Reino Unido estuda possibilidade de tirar ex-príncipe Andrew da linha de sucessão real
SÃO PAULO, SP (FOLHAPRESS) - O governo do Reino Unido estuda uma forma de remover o ex-príncipe Andrew Mountbatten-Windsor da linha de sucessão real. Destituído dos títulos de príncipe e Duque de York em outubro de 2025 devido às suas ligações com o abusador sexual Jeffrey Epstein, o irmão do rei Charles 3º permanece em oitavo lugar entre os herdeiros do trono.
Para o ministro britânico da Defesa, Luke Pollard, eliminar a possibilidade de Andrew um dia se tornar rei é a coisa certa a se fazer, independentemente do resultado da investigação policial sobre o ex-príncipe.
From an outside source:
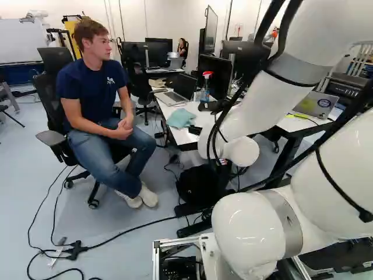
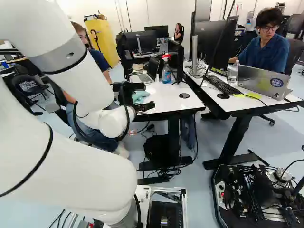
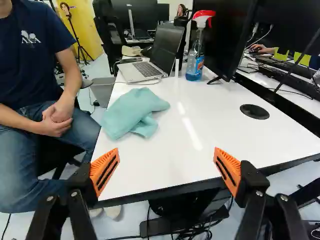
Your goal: Clean the table with the green towel
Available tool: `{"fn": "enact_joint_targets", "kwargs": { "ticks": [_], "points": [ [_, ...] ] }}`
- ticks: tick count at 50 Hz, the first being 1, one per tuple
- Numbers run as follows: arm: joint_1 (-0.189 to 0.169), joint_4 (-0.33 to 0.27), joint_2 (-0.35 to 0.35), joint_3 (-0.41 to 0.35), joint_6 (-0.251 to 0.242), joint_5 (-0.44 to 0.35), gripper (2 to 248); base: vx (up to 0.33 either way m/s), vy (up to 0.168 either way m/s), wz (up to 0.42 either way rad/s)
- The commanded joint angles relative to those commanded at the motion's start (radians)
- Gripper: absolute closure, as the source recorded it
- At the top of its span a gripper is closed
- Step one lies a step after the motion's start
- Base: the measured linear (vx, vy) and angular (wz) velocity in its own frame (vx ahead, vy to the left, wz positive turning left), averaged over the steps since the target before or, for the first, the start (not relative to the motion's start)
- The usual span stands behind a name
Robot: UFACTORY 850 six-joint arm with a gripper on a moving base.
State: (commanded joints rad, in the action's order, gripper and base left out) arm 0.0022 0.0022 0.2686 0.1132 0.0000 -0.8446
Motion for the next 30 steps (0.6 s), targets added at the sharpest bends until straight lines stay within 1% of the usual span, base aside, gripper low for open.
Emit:
{"fn": "enact_joint_targets", "kwargs": {
  "ticks": [14, 30],
  "points": [
    [-0.002, -0.002, 0.009, -0.022, 0.000, -0.024, 3, 0.000, 0.000, 0.000],
    [-0.002, -0.002, 0.011, -0.026, 0.000, -0.028, 3, 0.000, 0.000, 0.000]
  ]
}}
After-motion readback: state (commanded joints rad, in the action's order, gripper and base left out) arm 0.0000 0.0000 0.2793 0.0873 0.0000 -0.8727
Na quinta (19), o irmão do rei foi detido por suspeita de má conduta em cargo público, antes de ser liberado na noite do mesmo dia. Andrew nega qualquer irregularidade de conduta.
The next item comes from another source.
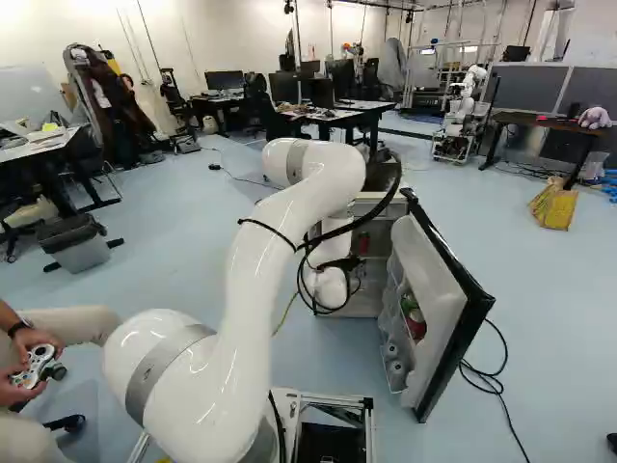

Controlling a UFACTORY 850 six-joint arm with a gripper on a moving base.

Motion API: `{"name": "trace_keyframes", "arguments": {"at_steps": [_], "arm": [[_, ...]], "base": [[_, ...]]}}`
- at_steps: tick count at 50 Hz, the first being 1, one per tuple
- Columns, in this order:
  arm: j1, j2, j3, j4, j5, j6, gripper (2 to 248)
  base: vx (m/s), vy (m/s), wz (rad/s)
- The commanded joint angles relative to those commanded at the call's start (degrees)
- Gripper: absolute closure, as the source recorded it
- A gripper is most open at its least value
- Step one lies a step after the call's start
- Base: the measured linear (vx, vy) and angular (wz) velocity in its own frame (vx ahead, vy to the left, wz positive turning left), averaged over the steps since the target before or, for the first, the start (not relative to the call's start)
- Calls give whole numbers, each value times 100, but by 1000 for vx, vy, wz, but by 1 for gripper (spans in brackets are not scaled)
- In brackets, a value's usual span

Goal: Grab a drink from the fridge

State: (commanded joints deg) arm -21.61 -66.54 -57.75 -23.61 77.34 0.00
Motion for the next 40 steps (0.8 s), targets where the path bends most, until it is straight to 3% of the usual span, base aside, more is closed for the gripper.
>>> {"name": "trace_keyframes", "arguments": {"at_steps": [19, 40], "arm": [[-211, -123, -249, -10, 0, 0, 3], [-224, -264, -532, -113, 0, 0, 3]], "base": [[0, 0, 0], [0, 0, 0]]}}
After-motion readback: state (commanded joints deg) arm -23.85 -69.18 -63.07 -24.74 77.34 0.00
A declaração de Pollard foi feita à BBC neste sábado (21). O ministro afirmou à rede britânica que o governo está trabalhando com o Palácio de Buckingham para impedir que o ex-príncipe fique "potencialmente a um passo do trono". Ele espera receber apoio de todos os partidos, mas acredita que isso só acontecerá quando a investigação policial for concluída.
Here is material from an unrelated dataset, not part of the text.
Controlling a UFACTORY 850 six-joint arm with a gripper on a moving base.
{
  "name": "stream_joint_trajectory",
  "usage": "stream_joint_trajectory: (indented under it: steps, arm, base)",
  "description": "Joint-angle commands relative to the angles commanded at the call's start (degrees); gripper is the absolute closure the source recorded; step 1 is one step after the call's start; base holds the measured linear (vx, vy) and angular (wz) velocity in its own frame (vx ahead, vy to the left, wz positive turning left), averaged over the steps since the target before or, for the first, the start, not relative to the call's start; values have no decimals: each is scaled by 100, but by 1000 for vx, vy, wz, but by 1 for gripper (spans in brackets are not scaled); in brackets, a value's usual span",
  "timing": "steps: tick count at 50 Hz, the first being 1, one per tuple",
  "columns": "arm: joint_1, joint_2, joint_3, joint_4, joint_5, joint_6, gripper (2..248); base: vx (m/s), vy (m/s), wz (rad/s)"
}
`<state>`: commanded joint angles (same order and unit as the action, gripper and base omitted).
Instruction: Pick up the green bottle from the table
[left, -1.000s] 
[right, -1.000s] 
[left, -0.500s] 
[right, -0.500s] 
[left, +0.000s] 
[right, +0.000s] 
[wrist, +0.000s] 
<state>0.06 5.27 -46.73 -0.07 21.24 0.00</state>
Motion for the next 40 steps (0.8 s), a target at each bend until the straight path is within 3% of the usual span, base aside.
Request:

Neste sábado (21), carros da polícia foram vistos novamente entrando no Royal Lodge, onde Andrew morou ?na véspera foram registrados mais de 20 veículos na propriedade. De acordo com as autoridades locais, as buscas devem se estender até segunda-feira (23).
A declaração representa uma mudança para o governo. Em outubro, a gestão de Keir Starmer afirmou não ter planos de introduzir uma lei para alterar a linha de sucessão. As revelações mais recentes envolvendo Epstein e Andrew, no entanto, deram origem a um "desejo desesperado dentro do governo e do palácio de criar uma barreira entre esta crise e a monarquia em geral", afirmou o historiador David Olusoga à BBC.
Além disso, a ideia ganhou força quando parlamentares, incluindo aqueles dos Liberais Democratas e do Partido Nacional Escocês, sinalizaram apoio a uma possível legislação nesse sentido.
O Palácio de Buckingham ainda não se pronunciou sobre o assunto, e a medida ainda teria um longo caminho até ser aplicada. Seria necessário que uma lei fosse aprovada por deputados e membros da Câmara dos Lordes e recebesse a sanção do rei antes de entrar em vigor. Além disso, os 14 países da Commonwealth, incluindo Canadá, Austrália, Jamaica e Nova Zelândia, teriam que apoiar a regra.
Caso ocorra, essa será a primeira alteração em uma regra da linha de sucessão desde 2013, quando reis e rainhas passaram a poder ter um cônjuge católico e o direito de primogenitura masculina, que dava prioridade a um filho mais novo em relação a uma filha mais velha, foi anulado. A mudança foi feita durante a primeira gestação de Kate Middleton, princesa de Gales.
Já a remoção de um nome da linha de sucessão por uma lei do Parlamento ocorreu pela última vez há mais tempo, em 1936, quando o então Edward 8º abdicou do trono e todos os seus descendentes também foram destituídos.